Work required
Copy out exactly the lines beginning with the one that contains "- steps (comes" and ending at the last line of the listing, skipping any pictures.

++++

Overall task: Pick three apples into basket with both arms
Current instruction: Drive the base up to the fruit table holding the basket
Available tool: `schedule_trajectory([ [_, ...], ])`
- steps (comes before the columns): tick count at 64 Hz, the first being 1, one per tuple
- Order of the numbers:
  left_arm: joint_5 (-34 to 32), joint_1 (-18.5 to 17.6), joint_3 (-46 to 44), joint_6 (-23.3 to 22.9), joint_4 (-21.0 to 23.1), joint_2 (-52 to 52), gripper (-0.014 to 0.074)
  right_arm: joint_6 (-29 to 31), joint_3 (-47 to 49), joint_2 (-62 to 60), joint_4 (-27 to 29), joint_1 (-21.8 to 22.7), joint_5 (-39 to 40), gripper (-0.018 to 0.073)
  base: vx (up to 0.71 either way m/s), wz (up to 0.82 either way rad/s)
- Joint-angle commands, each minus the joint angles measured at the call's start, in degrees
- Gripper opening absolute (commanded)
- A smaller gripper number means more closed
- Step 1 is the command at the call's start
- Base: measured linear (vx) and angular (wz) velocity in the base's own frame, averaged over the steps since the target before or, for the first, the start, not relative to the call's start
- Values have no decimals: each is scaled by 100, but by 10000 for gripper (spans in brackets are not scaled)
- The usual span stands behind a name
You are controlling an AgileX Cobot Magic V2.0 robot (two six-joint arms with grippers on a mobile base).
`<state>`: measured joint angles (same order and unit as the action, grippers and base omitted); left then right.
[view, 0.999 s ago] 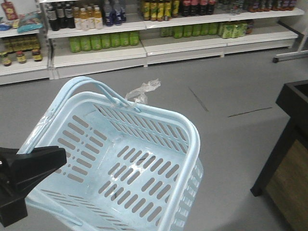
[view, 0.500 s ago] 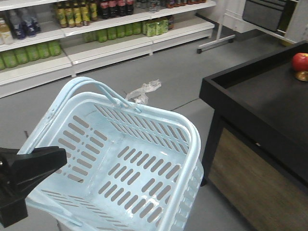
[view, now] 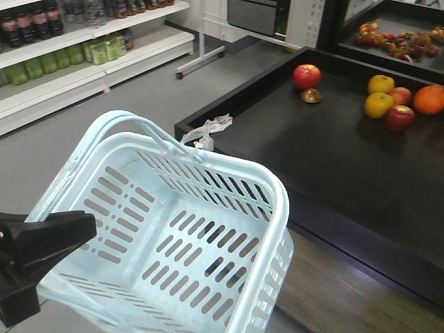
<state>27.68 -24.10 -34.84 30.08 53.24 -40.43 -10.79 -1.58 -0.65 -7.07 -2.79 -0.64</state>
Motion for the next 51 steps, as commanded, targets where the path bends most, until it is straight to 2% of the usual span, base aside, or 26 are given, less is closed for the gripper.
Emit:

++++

Answer to this task
- steps (comes before the columns): tick count at 64 Hz, the first being 1, one per tuple
- Order of the numbers:
  left_arm: joint_5 (-34 to 32), joint_1 (-18.5 to 17.6), joint_3 (-46 to 44), joint_6 (-23.3 to 22.9), joint_4 (-21.0 to 23.1), joint_2 (-52 to 52), gripper (-0.014 to 0.074)
  right_arm: joint_6 (-29 to 31), joint_3 (-47 to 49), joint_2 (-62 to 60), joint_4 (-27 to 29), joint_1 (-21.8 to 22.7), joint_5 (-39 to 40), gripper (-0.018 to 0.073)
  base: vx (up to 0.71 either way m/s), wz (up to 0.82 either way rad/s)
- Joint-angle commands, each minus the joint angles measured at the call's start, in degrees
- Gripper opening absolute (commanded)
- A smaller gripper number means more closed
- Step 1 is the command at the call's start
- Base: measured linear (vx) and angular (wz) velocity in the base's own frame, averaged over the steps since the target before or, for the first, the start, not relative to the call's start
- Values have no decimals: each is scaled by 100, but by 10000 for gripper (spans in brackets are not scaled)
- The usual span stands behind a name
You are controlling an AgileX Cobot Magic V2.0 robot (two six-joint arms with grippers on a mobile base).
`<state>`: measured joint angles (same order and unit as the action, grippers and base omitted); left then right.
[view, 0.999 s ago] 
[view, 0.500 s ago] 
[view, now] 
<state>27.68 -24.10 -34.84 30.08 53.24 -40.43 -10.79 -1.58 -0.65 -7.07 -2.79 -0.64</state>
Motion for the next 51 steps, as commanded, targets where the path bends most, until it is straight to 2% of the usual span, base aside, or 26 are given, less is closed for the gripper.
Emit:

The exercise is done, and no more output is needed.